La Mancha'nın, adını hatırlamadığım bir köyünde, fazla uzun zaman önce sayılmaz, evde mızrağı, eski deri kalkanı asılı asilzadelerden biri yaşardı; cılız bir beygiri, bir de tazısı vardı, içinde koyundan ziyade sığır kaynayan çorba, çoğu gece yenen kıyma, cumartesileri yenen omlet, cuma yemeği mercimek ve bazı pazarlar fazladan yenen bir güvercin, gelirinin dörtte üçünü tüketirdi. Geri kalanı, bayramlık parlak siyah kumaştan ceket, kadife pantolon ve kadife ayakkabıya giderdi; hafta içinde sağlam kumaştan boz renkli giysilerini kuşanırdı. Evinde, kırkını aşkın bir kâhya kadın, henüz yirmisine basmamış bir kız olan yeğeni, bir de atını eyerleyen, ağaçları budayan, hem çiftlik, hem ev işlerine bakan bir delikanlı vardı. Asilzademizin yaşı, elliye yakındı; sağlam, zayıf yapılı, ince yüzlü, sabahları erkenden kalkan, ava düşkün bir adamdı. Soyadının Quijada ya da Quesada olduğu söylenir; yazarlar arasında bu konuda farklı görüşler bulunmaktaysa da, güvenilir kaynaklardan, soyadının Quejana olduğu anlaşılmaktadır. Ancak, hikâyemizde bunun pek önemi yok; önemli olan, hakikatten bir nebze olsun ayrılmamak.

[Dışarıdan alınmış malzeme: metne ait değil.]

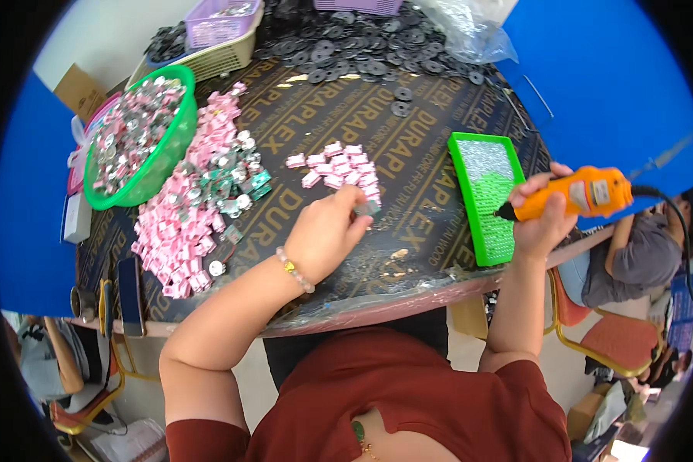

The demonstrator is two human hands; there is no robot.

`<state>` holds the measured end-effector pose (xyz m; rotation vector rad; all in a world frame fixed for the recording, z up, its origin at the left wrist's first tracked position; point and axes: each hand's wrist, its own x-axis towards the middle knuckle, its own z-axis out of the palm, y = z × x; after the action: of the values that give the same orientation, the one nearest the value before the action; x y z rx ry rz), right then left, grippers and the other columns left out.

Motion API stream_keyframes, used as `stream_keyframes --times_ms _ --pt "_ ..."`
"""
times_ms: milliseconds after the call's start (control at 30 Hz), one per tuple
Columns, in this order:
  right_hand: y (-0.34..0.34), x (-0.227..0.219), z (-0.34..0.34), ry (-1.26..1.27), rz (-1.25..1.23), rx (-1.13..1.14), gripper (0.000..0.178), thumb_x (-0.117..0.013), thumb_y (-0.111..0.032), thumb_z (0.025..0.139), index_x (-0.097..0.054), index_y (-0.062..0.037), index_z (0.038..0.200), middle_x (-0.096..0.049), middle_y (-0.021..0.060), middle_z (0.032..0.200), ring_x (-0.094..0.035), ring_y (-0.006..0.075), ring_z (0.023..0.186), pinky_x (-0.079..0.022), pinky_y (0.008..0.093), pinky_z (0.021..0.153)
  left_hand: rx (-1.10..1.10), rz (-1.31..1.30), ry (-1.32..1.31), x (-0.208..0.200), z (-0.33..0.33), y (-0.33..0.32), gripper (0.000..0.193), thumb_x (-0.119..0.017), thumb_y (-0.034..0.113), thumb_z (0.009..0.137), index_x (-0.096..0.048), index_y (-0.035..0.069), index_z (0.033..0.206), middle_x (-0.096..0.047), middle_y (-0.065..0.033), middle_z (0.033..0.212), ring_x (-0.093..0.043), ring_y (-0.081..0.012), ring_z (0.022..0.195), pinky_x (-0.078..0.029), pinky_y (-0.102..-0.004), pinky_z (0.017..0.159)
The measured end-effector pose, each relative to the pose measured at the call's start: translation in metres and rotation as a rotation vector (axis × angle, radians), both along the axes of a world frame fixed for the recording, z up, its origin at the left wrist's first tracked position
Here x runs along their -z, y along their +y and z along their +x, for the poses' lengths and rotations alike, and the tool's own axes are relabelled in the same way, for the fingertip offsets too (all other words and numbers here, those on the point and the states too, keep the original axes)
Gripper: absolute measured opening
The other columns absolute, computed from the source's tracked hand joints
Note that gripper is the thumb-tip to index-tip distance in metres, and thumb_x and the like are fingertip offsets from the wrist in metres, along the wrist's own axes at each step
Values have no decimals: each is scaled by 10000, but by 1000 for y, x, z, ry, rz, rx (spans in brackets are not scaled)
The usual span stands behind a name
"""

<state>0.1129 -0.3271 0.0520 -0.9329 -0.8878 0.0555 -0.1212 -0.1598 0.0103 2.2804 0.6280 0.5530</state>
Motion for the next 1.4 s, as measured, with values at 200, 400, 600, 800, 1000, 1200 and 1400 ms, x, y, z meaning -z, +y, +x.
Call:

Şunu söylemek gerekir ki, sözünü ettiğimiz asilzade, boş zamanlarında (yani yılın büyük bölümünde) şövalye romansları okumaya o kadar merak saldı ki, avlanmayı ve çiftliğini yönetmeyi neredeyse tamamen unuttu. Merakı ve bu konudaki aşırılığı öyle bir noktaya vardı ki, dönümlerce arazi satıp, okumak üzere şövalyelikle ilgili kitaplar aldı; bu konuda ne kadar kitap varsa evine yığdı. Hiçbirini, ünlü Feliciano de Silva'nın kitapları kadar beğenmiyordu; çünkü onun o parlak üslûbu, karmaşık cümleleri birer inciydi; hele sık sık karşısına çıkan iltifat ve düelloya davet mektupları: Uğradığım haksızlıklar beni öylesine hâk ile yeksân ediyor ki, hakkım olarak güzelliğinizden yakınıyorum. İlâhî varlığınızı yıldızlarla güçlendiren ve yüceliğinizle haketmiş olduğunuz hakları size kazandıran yüce ilâhlar...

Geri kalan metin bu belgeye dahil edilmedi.